ACO roundup: CMS delays effective date for mandatory Medicare bundled payments rule

Daily Briefing

    This week, Vermont launches an ACO pilot program for Medicaid beneficiaries, Intermountain and Omada team up on digital diabetes prevention, and more.

    • CMS delays effective date for Medicare mandatory bundled payments rule. Citing a 60-day "regulatory freeze" imposed after President Trump's election, CMS announced Wednesday that it is delaying the effective date for new mandatory Medicare bundled payment models—but officials confirmed that the delay will not slow the launch of the initiatives. Specifically, the agency said it was delaying the effective date for models that would change provider Medicare payments for care associated with bypass surgery and heart attacks from Feb. 18 to March 21, as well as the expansion of an existing mandatory bundled payment model for certain joint replacements to include care for hip and femur fractures. However, CMS clarified that because the date falls after the 60 days in the executive order, the original launch date for the models remains in place—the only provisions that will be delayed are minor, such as small adjustments on quality scores and a new track of the comprehensive joint-replacement model that qualifies as an advanced APM under MACRA.

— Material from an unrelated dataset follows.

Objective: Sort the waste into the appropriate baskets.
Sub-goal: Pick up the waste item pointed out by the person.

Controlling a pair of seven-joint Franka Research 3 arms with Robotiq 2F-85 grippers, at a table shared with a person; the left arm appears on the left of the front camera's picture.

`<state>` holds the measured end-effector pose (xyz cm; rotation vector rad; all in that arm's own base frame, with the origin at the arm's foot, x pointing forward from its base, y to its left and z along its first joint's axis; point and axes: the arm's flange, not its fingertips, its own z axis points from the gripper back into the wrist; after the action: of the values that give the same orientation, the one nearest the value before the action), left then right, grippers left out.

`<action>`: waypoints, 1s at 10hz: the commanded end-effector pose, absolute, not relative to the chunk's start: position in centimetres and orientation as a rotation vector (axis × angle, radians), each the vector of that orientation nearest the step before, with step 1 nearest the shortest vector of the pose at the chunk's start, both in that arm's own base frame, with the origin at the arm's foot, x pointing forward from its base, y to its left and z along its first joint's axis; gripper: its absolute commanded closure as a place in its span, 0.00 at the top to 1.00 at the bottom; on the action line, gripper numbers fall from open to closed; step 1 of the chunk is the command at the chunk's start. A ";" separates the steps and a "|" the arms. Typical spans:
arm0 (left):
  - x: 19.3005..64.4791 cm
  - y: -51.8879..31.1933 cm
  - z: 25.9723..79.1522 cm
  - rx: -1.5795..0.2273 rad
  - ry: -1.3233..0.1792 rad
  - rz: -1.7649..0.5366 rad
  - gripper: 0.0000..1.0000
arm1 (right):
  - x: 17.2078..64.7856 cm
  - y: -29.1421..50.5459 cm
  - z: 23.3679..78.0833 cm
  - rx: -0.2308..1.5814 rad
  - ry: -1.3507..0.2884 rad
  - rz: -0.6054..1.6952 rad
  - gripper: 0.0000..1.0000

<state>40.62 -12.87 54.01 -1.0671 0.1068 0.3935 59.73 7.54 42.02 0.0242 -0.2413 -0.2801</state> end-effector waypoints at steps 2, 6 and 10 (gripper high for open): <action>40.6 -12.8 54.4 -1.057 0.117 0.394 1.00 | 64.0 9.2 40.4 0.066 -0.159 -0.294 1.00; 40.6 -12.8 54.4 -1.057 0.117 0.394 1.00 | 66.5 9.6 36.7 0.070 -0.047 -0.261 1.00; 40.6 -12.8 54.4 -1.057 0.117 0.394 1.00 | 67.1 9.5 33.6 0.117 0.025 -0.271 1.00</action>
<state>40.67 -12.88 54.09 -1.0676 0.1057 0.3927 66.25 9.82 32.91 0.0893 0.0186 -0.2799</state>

    • Vermont announces ACO pilot program for Medicaid beneficiaries. Vermont Gov. Phil Scott (R) last week announced that the state will launch a pilot program that will shift 30,000 of the state's Medicaid beneficiaries into an ACO. State officials contracted with OneCare Vermont to implement the ACO, under which participating hospitals will receive a fixed monthly amount from the state per Medicaid beneficiary.  The pilot program will run for one year and will cost an estimated $93 million in state and federal funding. In a statement, officials said they could expand the program if it proves successful.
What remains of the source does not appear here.